• **Exercise details**: Give back the whole listing exactly as written, pictures excluded.

(Beginning of Exercise data)

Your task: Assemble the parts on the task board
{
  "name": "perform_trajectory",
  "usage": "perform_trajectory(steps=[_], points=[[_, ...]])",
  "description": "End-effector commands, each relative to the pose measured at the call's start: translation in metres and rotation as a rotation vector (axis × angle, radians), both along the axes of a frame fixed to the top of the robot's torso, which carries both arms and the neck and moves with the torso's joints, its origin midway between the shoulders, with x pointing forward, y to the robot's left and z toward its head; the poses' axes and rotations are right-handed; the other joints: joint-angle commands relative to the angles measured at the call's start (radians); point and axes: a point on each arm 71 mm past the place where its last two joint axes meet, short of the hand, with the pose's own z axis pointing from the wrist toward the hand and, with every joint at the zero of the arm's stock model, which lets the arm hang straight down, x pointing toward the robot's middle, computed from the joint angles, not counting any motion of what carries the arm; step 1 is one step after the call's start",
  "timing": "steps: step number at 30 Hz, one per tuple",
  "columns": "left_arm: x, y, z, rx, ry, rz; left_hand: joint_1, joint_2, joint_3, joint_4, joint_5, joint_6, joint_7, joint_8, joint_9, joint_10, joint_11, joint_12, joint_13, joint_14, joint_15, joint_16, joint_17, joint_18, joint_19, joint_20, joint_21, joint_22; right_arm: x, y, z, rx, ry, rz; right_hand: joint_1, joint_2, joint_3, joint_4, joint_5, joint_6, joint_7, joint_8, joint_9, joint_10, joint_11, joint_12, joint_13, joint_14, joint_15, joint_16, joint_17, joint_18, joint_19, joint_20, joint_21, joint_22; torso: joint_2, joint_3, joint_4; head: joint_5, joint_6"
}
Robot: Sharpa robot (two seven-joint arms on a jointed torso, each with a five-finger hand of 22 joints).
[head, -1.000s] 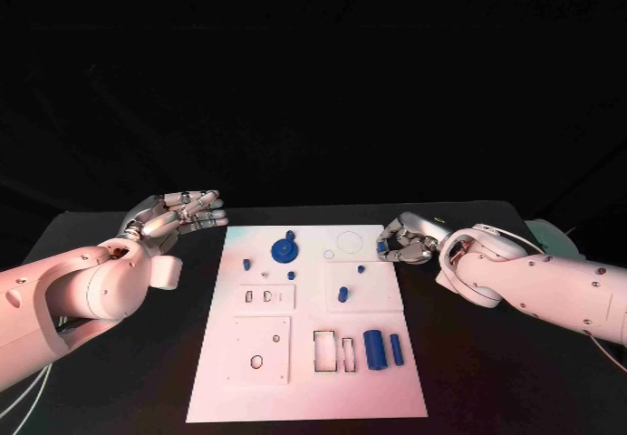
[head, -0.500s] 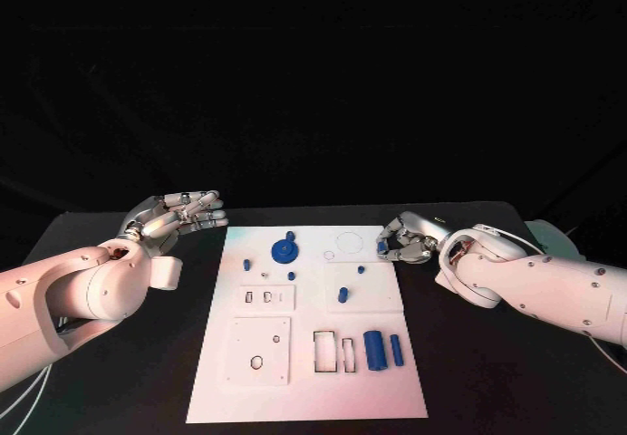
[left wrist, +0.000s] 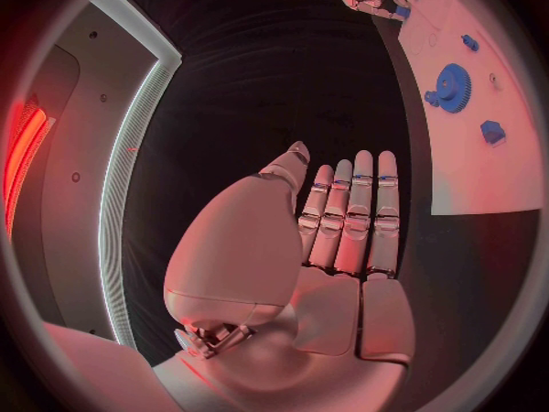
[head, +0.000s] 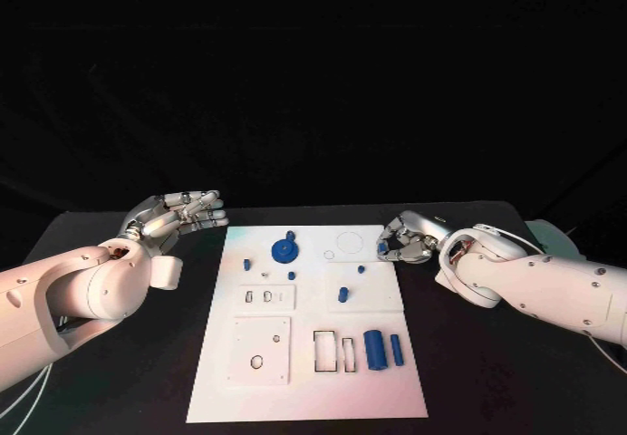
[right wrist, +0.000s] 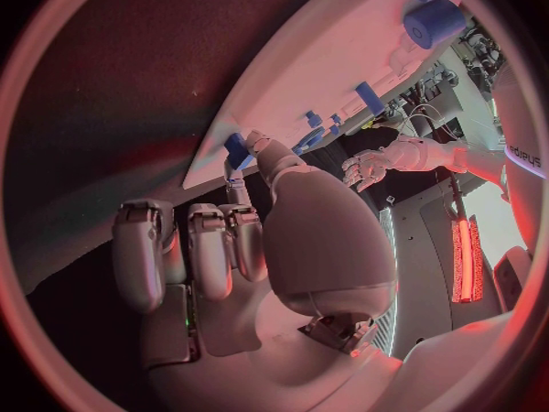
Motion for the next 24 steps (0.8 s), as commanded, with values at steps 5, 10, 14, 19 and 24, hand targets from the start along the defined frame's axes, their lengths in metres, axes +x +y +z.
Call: perform_trajectory(steps=[5,10,14,19,24], points=[[0.000,-0.003,0.001,-0.005,-0.009,-0.022,0.000,0.010,0.001,-0.007,-0.002,0.004,0.004,-0.005,-0.001,0.003,0.003,-0.006,-0.001,-0.008,0.001,-0.005,-0.001,0.009,-0.009,0.002,-0.004,-0.001,0.000,0.001,0.001,-0.001,-0.015,-0.004,0.006,0.029,0.011,-0.001,-0.010,0.020,-0.014,0.021,0.016,0.071,-0.013,0.004,0.224,0.106,-0.014,0.004,0.263,0.001,0.031,-0.013,0.011,0.181,0.000,0.0003,0.0004,0.000,-0.002],[0.000,-0.002,0.001,-0.005,-0.008,-0.021,0.000,0.010,0.001,-0.007,-0.002,0.004,0.004,-0.005,-0.001,0.003,0.003,-0.006,-0.001,-0.008,0.001,-0.005,-0.001,0.009,-0.009,0.002,-0.004,-0.001,-0.002,0.003,0.003,0.008,-0.044,-0.006,0.003,0.032,0.013,-0.002,-0.014,0.010,-0.013,0.018,0.017,0.070,-0.013,0.003,0.223,0.106,-0.016,0.004,0.263,0.000,0.033,-0.016,0.013,0.183,-0.001,-0.0001,-0.0006,0.000,0.000],[0.000,-0.003,0.001,-0.005,-0.008,-0.022,0.000,0.010,0.001,-0.007,-0.002,0.004,0.004,-0.005,-0.001,0.003,0.003,-0.006,-0.001,-0.008,0.001,-0.005,-0.001,0.009,-0.009,0.002,-0.004,-0.001,-0.007,0.008,0.008,0.027,-0.072,-0.005,0.004,0.038,0.018,-0.003,-0.011,0.001,-0.011,0.016,0.018,0.071,-0.012,0.004,0.224,0.106,-0.016,0.004,0.263,-0.003,0.040,-0.018,0.022,0.191,-0.002,0.0002,-0.0013,0.001,0.000],[0.001,-0.003,0.001,-0.005,-0.007,-0.022,0.000,0.010,0.001,-0.007,-0.002,0.004,0.004,-0.005,-0.001,0.003,0.003,-0.006,-0.001,-0.008,0.001,-0.005,-0.001,0.009,-0.009,0.002,-0.004,-0.001,-0.018,0.021,0.021,0.058,-0.090,-0.001,0.000,0.044,0.021,-0.001,-0.010,-0.003,-0.010,0.016,0.019,0.069,-0.011,0.002,0.222,0.106,-0.015,0.004,0.263,-0.006,0.047,-0.018,0.030,0.199,-0.006,-0.0022,-0.0019,0.005,0.000],[0.001,-0.006,0.000,-0.006,-0.006,-0.026,0.000,0.011,0.001,-0.008,-0.002,0.004,0.004,-0.005,-0.001,0.003,0.003,-0.006,-0.001,-0.008,0.001,-0.006,-0.001,0.010,-0.009,0.002,-0.004,-0.002,-0.031,0.045,0.035,0.078,-0.098,0.026,-0.003,0.050,0.026,0.001,-0.009,-0.009,-0.008,0.014,0.019,0.066,-0.010,-0.001,0.219,0.106,-0.015,0.004,0.263,-0.007,0.050,-0.018,0.035,0.202,-0.012,-0.0054,-0.0013,0.023,-0.006]])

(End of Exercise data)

• **Task result**:
Your task: Assemble the parts on the task board
{
  "name": "perform_trajectory",
  "usage": "perform_trajectory(steps=[_], points=[[_, ...]])",
  "description": "End-effector commands, each relative to the pose measured at the call's start: translation in metres and rotation as a rotation vector (axis × angle, radians), both along the axes of a frame fixed to the top of the robot's torso, which carries both arms and the neck and moves with the torso's joints, its origin midway between the shoulders, with x pointing forward, y to the robot's left and z toward its head; the poses' axes and rotations are right-handed; the other joints: joint-angle commands relative to the angles measured at the call's start (radians); point and axes: a point on each arm 71 mm past the place where its last two joint axes meet, short of the hand, with the pose's own z axis pointing from the wrist toward the hand and, with every joint at the zero of the arm's stock model, which lets the arm hang straight down, x pointing toward the robot's middle, computed from the joint angles, not counting any motion of what carries the arm; step 1 is one step after the call's start",
  "timing": "steps: step number at 30 Hz, one per tuple",
  "columns": "left_arm: x, y, z, rx, ry, rz; left_hand: joint_1, joint_2, joint_3, joint_4, joint_5, joint_6, joint_7, joint_8, joint_9, joint_10, joint_11, joint_12, joint_13, joint_14, joint_15, joint_16, joint_17, joint_18, joint_19, joint_20, joint_21, joint_22; right_arm: x, y, z, rx, ry, rz; right_hand: joint_1, joint_2, joint_3, joint_4, joint_5, joint_6, joint_7, joint_8, joint_9, joint_10, joint_11, joint_12, joint_13, joint_14, joint_15, joint_16, joint_17, joint_18, joint_19, joint_20, joint_21, joint_22; torso: joint_2, joint_3, joint_4; head: joint_5, joint_6"
}
Robot: Sharpa robot (two seven-joint arms on a jointed torso, each with a five-finger hand of 22 joints).
[head, -1.000s] 
[head, -0.500s] 
[left wrist, +0.000s] 
[head, +0.000s] 
[right wrist, +0.000s] 
Motion for the next 24 steps (0.8 s), as commanded, with values at steps 5, 10, 14, 19 and 24, hand targets from the start along the defined frame's axes, their lengths in metres, axes +x +y +z.
Call: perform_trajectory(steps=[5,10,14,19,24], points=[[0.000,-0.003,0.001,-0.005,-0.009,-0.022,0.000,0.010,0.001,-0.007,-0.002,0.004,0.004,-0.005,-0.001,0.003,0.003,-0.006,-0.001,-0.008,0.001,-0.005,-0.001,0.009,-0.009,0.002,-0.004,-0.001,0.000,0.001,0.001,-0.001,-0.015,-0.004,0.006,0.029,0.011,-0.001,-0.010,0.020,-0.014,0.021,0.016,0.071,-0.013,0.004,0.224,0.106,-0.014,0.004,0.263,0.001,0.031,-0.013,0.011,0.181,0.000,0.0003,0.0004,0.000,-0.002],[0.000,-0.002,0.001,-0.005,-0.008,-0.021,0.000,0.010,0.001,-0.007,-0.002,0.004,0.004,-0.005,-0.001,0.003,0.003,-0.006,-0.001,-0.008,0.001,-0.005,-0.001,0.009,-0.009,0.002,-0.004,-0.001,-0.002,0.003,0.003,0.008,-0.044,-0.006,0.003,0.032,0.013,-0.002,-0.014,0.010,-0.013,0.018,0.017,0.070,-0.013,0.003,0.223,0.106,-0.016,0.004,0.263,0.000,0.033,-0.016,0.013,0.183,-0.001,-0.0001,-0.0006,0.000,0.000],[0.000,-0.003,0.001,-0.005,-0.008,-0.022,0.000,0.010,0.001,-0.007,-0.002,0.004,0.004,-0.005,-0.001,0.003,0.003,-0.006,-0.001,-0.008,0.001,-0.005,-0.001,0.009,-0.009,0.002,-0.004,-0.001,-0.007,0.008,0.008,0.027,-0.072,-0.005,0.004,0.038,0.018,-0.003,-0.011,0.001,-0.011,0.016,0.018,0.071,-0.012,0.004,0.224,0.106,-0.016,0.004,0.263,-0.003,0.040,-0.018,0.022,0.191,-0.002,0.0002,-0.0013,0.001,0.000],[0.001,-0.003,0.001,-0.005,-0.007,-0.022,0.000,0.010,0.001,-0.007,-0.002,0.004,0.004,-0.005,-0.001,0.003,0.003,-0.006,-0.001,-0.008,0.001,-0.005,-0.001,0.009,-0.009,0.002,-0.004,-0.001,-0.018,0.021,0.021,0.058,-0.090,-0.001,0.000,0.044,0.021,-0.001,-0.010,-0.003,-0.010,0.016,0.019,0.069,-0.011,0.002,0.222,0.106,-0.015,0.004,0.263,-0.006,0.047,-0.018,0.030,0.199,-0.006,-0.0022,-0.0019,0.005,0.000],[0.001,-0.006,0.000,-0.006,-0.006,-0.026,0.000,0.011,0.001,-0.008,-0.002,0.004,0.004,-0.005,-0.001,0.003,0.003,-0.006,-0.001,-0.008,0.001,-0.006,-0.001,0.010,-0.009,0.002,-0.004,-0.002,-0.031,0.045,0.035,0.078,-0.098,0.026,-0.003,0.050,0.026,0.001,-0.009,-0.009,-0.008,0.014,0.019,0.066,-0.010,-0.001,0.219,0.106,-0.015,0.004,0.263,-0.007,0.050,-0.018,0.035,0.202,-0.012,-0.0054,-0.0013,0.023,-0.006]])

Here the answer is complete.